Word for word, restate the lines of the material below from its first line through the one containing "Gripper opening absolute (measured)". Omit the rest.
*** SUPPLIED INFORMATION ***
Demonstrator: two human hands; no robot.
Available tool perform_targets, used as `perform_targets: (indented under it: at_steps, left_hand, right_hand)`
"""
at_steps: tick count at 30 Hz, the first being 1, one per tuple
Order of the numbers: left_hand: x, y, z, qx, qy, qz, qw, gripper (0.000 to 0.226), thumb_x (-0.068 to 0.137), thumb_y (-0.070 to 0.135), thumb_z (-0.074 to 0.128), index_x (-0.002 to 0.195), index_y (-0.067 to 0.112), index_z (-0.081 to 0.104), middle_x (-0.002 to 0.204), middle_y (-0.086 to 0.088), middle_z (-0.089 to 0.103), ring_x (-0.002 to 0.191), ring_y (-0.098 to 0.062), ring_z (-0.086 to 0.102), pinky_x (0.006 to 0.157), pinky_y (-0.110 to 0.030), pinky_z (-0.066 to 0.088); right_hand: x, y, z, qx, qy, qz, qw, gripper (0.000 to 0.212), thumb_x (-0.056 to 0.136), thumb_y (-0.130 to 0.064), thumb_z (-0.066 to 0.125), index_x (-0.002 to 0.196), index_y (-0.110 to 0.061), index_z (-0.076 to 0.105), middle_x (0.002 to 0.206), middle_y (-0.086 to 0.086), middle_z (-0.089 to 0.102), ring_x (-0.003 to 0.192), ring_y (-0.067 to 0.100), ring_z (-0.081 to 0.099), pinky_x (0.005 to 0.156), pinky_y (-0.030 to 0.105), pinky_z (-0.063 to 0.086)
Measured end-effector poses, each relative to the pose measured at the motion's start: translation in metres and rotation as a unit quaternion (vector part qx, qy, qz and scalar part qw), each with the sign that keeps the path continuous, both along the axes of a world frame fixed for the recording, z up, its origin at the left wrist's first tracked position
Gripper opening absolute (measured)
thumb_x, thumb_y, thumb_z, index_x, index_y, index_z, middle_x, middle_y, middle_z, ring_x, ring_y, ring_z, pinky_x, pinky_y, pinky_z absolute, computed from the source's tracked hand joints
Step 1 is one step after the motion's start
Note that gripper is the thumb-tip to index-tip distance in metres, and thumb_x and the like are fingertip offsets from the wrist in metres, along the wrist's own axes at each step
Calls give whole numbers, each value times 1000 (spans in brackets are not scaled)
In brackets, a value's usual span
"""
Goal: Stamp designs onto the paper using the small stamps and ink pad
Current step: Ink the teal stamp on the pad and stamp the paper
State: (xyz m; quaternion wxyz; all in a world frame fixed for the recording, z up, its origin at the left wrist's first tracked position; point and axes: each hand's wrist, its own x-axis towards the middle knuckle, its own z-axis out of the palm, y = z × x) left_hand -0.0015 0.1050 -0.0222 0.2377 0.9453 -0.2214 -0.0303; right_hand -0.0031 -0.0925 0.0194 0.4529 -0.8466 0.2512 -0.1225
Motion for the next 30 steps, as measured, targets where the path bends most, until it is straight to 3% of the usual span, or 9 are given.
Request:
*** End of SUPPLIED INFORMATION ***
EXERCISE RESPONSE:
Demonstrator: two human hands; no robot.
Available tool perform_targets, used as `perform_targets: (indented under it: at_steps, left_hand, right_hand)`
"""
at_steps: tick count at 30 Hz, the first being 1, one per tuple
Order of the numbers: left_hand: x, y, z, qx, qy, qz, qw, gripper (0.000 to 0.226), thumb_x (-0.068 to 0.137), thumb_y (-0.070 to 0.135), thumb_z (-0.074 to 0.128), index_x (-0.002 to 0.195), index_y (-0.067 to 0.112), index_z (-0.081 to 0.104), middle_x (-0.002 to 0.204), middle_y (-0.086 to 0.088), middle_z (-0.089 to 0.103), ring_x (-0.002 to 0.191), ring_y (-0.098 to 0.062), ring_z (-0.086 to 0.102), pinky_x (0.006 to 0.157), pinky_y (-0.110 to 0.030), pinky_z (-0.066 to 0.088); right_hand: x, y, z, qx, qy, qz, qw, gripper (0.000 to 0.212), thumb_x (-0.056 to 0.136), thumb_y (-0.130 to 0.064), thumb_z (-0.066 to 0.125), index_x (-0.002 to 0.196), index_y (-0.110 to 0.061), index_z (-0.076 to 0.105), middle_x (0.002 to 0.206), middle_y (-0.086 to 0.086), middle_z (-0.089 to 0.102), ring_x (-0.003 to 0.192), ring_y (-0.067 to 0.100), ring_z (-0.081 to 0.099), pinky_x (0.005 to 0.156), pinky_y (-0.030 to 0.105), pinky_z (-0.063 to 0.086)
Measured end-effector poses, each relative to the pose measured at the motion's start: translation in metres and rotation as a unit quaternion (vector part qx, qy, qz and scalar part qw), each with the sign that keeps the path continuous, both along the axes of a world frame fixed for the recording, z up, its origin at the left wrist's first tracked position
Gripper opening absolute (measured)

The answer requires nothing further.